§ **EXERCISE OBJECTIVE**:
As the answer, give a copy of each line below that includes the word "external".

§ **DATA EXCERPTS**:
===============
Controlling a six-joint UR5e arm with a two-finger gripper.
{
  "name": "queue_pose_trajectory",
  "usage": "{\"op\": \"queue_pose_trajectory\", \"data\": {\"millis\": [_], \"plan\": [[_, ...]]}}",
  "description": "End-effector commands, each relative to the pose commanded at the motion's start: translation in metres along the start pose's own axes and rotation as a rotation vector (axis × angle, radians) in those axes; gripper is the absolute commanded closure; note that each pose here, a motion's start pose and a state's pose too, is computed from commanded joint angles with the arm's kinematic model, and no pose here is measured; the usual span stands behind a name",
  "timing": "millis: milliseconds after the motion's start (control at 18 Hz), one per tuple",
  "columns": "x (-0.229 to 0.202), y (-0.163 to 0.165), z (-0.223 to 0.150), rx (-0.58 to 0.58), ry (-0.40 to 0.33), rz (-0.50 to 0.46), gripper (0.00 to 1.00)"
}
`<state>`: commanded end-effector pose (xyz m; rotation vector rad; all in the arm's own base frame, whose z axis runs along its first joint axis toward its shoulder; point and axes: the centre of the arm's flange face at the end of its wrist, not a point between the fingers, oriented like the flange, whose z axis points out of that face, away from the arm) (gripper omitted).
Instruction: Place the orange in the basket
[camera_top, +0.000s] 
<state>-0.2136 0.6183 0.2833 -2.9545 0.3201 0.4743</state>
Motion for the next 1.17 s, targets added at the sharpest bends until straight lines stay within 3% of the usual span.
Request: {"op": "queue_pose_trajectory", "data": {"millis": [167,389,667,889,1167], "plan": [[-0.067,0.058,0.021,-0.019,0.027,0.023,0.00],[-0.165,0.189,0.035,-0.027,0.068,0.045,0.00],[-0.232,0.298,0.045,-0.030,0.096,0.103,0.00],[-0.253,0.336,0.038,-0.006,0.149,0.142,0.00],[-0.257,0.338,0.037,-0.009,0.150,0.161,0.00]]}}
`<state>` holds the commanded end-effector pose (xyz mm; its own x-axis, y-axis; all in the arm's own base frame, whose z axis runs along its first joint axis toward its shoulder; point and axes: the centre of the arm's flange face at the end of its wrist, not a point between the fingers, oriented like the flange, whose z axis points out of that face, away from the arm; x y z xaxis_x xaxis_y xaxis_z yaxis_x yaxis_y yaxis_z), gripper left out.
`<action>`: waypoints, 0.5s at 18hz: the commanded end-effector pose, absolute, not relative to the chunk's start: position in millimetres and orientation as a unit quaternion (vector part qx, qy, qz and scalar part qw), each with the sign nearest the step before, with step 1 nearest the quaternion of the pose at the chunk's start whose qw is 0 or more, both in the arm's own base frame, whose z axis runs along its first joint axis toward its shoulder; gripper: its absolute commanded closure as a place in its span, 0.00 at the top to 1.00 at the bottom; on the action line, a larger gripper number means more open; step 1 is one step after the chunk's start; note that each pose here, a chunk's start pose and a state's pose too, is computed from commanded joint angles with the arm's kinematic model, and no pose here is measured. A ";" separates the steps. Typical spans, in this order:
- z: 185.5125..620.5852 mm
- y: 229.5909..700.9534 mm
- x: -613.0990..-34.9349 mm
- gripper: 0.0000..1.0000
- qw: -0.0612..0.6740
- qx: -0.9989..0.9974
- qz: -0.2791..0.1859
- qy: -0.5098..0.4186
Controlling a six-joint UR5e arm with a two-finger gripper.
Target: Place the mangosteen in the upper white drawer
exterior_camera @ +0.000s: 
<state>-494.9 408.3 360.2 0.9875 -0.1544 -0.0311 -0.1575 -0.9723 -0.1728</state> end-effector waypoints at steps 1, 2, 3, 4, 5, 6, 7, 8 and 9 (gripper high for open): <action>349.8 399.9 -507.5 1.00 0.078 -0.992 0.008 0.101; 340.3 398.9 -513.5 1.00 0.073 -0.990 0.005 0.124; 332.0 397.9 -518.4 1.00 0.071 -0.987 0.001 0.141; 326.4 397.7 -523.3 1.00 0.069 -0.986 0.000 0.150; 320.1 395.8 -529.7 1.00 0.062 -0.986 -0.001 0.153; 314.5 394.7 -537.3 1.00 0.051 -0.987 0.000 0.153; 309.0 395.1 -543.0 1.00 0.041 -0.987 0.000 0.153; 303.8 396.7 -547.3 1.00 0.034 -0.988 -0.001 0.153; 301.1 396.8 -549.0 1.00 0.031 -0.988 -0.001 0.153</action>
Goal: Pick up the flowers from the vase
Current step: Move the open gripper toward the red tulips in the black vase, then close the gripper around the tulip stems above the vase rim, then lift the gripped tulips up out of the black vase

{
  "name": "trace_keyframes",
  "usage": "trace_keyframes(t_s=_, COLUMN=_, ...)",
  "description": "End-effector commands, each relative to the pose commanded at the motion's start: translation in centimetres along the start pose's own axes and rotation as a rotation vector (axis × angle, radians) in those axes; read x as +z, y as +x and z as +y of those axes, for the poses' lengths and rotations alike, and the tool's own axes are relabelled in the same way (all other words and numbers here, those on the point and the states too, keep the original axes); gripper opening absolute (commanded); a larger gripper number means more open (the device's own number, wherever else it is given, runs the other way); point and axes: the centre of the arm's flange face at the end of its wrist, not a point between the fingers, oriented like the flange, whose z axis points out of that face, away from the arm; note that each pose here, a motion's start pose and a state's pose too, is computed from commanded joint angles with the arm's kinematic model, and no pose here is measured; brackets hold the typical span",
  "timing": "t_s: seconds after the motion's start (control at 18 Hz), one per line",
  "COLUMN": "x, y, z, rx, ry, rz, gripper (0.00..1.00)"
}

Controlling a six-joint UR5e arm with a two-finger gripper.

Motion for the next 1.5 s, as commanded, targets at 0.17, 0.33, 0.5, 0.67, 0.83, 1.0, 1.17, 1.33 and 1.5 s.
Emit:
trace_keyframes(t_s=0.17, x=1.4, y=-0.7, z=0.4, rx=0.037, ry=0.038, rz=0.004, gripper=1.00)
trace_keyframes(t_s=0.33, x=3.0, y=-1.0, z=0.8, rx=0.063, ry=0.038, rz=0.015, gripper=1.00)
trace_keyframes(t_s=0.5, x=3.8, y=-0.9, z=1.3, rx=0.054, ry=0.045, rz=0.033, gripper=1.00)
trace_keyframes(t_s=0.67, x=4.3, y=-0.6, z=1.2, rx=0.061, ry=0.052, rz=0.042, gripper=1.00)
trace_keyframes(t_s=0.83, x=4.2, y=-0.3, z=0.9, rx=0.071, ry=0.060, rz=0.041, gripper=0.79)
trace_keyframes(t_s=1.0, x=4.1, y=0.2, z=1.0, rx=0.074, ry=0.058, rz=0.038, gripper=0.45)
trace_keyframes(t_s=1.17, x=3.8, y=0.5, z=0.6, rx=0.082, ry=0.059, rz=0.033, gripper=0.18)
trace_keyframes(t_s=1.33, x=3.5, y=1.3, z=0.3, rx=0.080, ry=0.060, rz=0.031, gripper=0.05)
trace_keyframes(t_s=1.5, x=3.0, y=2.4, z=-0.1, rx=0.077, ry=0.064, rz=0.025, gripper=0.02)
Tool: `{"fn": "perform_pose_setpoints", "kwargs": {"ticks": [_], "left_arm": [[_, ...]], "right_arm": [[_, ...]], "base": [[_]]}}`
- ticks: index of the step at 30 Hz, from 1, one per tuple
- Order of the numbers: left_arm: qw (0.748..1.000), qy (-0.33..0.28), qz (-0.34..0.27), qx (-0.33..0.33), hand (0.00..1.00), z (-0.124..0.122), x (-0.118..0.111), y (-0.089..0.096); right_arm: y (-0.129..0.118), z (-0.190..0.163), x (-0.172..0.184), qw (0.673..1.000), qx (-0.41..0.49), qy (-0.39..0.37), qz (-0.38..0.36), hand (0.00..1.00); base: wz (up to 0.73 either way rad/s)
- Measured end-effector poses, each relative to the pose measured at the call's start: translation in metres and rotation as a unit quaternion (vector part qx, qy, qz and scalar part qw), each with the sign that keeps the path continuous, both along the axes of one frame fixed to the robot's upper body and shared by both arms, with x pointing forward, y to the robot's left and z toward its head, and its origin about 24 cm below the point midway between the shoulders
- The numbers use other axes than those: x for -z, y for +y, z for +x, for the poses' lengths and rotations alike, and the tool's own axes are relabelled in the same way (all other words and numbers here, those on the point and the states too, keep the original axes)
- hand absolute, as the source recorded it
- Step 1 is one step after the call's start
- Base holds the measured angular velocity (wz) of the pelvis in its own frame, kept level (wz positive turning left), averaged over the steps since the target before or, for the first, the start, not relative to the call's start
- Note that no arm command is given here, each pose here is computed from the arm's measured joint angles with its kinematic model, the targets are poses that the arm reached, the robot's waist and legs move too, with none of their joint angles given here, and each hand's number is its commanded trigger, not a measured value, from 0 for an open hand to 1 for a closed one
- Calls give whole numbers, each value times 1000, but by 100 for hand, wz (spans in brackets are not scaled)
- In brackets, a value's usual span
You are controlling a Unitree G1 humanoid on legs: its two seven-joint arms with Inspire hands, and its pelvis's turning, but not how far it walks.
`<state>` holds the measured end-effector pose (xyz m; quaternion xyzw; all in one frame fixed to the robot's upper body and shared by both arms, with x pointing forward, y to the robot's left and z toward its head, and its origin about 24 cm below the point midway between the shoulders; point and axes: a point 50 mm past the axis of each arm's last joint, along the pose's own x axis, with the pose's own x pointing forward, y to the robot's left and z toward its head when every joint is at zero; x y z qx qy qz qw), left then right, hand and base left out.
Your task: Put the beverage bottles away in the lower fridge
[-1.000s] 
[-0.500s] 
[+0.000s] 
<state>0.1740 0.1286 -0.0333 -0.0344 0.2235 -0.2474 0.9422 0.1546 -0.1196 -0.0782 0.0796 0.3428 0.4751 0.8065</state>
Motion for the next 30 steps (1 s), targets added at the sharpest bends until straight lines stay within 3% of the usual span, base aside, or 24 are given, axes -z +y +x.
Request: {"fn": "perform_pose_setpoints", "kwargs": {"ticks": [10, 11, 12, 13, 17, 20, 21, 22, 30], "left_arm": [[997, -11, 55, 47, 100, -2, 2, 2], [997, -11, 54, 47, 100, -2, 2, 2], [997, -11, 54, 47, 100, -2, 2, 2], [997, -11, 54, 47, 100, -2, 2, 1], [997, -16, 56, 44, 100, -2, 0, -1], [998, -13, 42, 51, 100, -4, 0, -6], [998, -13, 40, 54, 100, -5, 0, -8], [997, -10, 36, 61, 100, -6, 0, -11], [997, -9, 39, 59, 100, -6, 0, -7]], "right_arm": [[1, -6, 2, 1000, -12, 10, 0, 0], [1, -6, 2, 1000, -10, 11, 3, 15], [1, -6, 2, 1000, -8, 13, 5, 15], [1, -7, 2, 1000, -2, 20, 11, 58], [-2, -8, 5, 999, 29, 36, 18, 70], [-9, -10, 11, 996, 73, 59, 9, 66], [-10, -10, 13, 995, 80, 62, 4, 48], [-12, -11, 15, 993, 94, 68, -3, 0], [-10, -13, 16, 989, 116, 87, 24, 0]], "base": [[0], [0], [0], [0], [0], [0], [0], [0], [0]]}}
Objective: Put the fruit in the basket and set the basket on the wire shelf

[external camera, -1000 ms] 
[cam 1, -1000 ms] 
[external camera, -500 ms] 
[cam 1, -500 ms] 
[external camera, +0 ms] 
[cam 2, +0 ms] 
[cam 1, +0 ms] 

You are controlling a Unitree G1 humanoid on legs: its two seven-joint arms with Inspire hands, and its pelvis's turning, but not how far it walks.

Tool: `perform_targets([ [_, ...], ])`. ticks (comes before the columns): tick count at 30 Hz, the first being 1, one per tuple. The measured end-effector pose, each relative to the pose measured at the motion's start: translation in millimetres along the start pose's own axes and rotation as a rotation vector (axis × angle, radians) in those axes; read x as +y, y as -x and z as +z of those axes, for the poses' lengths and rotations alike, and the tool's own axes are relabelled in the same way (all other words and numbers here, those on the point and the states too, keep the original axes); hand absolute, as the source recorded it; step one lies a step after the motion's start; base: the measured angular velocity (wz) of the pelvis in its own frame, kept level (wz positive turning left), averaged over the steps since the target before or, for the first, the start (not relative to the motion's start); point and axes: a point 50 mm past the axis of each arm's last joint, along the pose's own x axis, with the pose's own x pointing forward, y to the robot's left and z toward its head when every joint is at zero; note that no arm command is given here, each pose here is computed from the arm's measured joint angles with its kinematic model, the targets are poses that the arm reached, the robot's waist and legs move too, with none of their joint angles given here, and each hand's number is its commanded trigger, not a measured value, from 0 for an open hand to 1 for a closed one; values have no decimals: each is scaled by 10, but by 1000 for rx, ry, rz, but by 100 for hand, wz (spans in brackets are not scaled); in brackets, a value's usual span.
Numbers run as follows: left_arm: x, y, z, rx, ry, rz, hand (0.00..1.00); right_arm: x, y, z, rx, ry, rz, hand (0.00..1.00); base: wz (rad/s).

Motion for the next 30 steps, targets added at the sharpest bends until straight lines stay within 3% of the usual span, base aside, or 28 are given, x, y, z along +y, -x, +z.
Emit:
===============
§ **RESPONSE BOX**:
[external camera, -1000 ms] 
[external camera, -500 ms] 
[external camera, +0 ms] 

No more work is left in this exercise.